Gegen den SV Flözlingen unterliegt der SVF mit 391,8:433,9 Relativpunkten, besiegt den bislang verlustpunktfreien Oberliga-Tabellenführer aber im Stoßen und verliert so nur mit 1:2.
So mancher der eher spärlich versammelten Zuschauer hatte sich am Samstagabend mit Mantel, Schal und Mütze gegen die tiefen Temperaturen in der Fellbacher Zeppelinhalle gewappnet. Beim Kräftemessen in der Oberliga zwischen dem ungeschlagenen Tabellenführer SV Flözlingen und dem SV Fellbach gab es dennoch bemerkenswerte Kraftakte. Erwartungsgemäß unterlagen die gastgebenden Gewichtheber trotz einer Saisonbestmarke gegen das Team von Reiner Müller mit 391,8:433,9 Relativpunkten.
Der Flözlinger Trainer hatte neben einer zumeist aus jungen Spitzenhebern bestehenden Mannschaft auch seinen Vater als fachkundigen Beobachter mitgebracht: Willi Müller. Der war im Trikot des SV Fellbach mehrfach deutscher Meister geworden und später auch Weltmeister im Kraftdreikampf.
Der inzwischen 86-Jährige sah einen Wettkampf, bei dem sich die Gästeschar im Reißen rasch absetzte. Hier machte es sich bemerkbar, dass mit der deutschen Vizemeisterin Ariane Kramer sowie ihrer Schwester Malena und Jana Ohnmacht gleich drei Frauen auf Flözlinger Seite im Einsatz waren, die in dieser Disziplin allesamt jenseits der 30-Punkte-Marke blieben.
Im Stoßen drehte dann das Team von SVF-Trainer Laszlo Szabo so richtig auf. Außer dem mit insgesamt 55 Relativpunkten solide hebenden Maurice Meister und dem ehemaligen deutschen Titelträger Ion Jubirca (77 Punkte) überzeugte auch Luca Bützberger. Der junge Schweizer war mit 83 Punkten drittbester Heber des Wettkampfs und zeigte sich nach überwundener Krankheit erneut stark verbessert.
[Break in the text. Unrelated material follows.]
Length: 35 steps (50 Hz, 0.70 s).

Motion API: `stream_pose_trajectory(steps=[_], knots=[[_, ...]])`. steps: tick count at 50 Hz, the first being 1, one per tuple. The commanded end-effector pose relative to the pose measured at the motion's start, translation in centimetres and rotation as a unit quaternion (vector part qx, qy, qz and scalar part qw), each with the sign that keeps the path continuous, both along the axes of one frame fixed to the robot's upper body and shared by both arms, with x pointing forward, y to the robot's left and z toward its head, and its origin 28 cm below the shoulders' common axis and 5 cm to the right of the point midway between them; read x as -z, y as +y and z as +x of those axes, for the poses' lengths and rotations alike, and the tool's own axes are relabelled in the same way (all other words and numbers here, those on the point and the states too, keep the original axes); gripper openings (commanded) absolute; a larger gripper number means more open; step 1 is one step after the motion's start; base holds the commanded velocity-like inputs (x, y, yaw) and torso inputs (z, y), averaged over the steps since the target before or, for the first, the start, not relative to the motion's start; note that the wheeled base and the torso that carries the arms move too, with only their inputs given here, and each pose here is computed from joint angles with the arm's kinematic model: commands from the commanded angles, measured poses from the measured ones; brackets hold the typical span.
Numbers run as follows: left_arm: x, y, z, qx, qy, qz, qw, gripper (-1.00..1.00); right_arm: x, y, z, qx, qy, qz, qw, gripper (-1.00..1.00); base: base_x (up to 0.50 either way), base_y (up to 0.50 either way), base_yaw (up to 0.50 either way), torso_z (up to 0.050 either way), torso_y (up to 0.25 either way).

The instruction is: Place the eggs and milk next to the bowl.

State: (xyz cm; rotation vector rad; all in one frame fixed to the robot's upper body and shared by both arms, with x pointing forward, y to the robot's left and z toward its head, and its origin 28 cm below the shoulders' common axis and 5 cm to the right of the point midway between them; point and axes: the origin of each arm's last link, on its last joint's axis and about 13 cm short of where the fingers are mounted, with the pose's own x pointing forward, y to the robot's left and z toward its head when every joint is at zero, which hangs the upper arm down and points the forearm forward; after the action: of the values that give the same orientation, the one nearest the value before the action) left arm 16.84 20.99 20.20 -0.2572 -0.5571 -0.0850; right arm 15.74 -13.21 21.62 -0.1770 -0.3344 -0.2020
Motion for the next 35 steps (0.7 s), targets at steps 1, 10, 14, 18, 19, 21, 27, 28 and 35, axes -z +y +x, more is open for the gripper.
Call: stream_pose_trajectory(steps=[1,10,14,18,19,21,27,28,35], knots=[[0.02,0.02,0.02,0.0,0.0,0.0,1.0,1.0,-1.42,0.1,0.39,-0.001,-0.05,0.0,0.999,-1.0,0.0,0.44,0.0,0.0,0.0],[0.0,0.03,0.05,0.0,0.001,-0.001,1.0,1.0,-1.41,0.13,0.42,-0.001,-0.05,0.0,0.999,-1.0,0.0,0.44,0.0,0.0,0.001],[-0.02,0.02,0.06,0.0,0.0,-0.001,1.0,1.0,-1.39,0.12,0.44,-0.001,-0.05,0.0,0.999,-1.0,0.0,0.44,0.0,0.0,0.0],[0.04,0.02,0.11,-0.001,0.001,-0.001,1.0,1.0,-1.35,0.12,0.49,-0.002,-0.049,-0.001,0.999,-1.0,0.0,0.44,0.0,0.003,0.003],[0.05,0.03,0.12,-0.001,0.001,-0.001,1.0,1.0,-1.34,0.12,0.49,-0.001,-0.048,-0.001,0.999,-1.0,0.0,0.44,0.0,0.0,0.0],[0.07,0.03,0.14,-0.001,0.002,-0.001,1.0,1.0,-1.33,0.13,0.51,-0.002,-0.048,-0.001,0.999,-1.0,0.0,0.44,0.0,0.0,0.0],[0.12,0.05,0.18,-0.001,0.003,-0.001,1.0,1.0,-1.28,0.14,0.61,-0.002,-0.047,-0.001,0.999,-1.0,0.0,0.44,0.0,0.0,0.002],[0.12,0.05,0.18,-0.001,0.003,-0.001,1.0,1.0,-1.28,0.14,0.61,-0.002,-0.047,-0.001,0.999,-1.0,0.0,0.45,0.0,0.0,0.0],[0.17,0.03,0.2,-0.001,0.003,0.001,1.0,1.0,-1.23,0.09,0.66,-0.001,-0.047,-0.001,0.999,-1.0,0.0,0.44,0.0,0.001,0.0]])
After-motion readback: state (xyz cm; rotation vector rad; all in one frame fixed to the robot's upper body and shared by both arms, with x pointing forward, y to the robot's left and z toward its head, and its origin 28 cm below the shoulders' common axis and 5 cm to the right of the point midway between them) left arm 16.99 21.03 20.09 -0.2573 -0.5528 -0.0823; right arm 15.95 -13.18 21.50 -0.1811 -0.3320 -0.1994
Die Übermacht des SV Fellbach im Stoßen manifestierte sich jedoch vor allem im Auftritt von Nicklas Katzer. Er war mit 288 Kilogramm im Zweikampf und den sich daraus ergebenden 99,8 Relativpunkten nicht nur Gesamtstärkster und bester Heber des Tages, sondern zeigte auch Nervenstärke. Als letzter Starter musste er 163 Kilogramm im Stoßen bewältigen, um den SVF-Sieg in dieser Disziplin zu sichern. Der 26-Jährige stieß die um drei Kilogramm über seiner bisherigen Bestleistung liegende Last so souverän, dass selbst sein nicht zu überschwänglichen Lobeshymnen neigender Trainer Laszlo Szabo zufrieden war: „Das hat ausgesehen, als ob da noch Luft ist. Nicklas ist durch seinen Fleiß und sein umfangreiches Beintraining zu einem stabilen 100-Punkte-Heber geworden.“
Zufrieden mit der Teamleistung zeigte sich trotz der 1:2-Niederlage auch die SVF-Abteilungsleiterin Olivia Weissbeck: „Wir freuen uns über die Saisonbestmarke.“ Die könnte indes am 28. Februar bereits wieder der Vergangenheit angehören, denn der SV Fellbach erwartet einige Verstärkungen. Neben Elisabeth Harkness, die derzeit noch auf ihren deutschen Pass wartet, hofft Laszlo Szabo auf weitere starke Frauen. Sie sollen spätestens beim Heimkampf am 14. März (Beginn 17 Uhr) zum Einsatz kommen.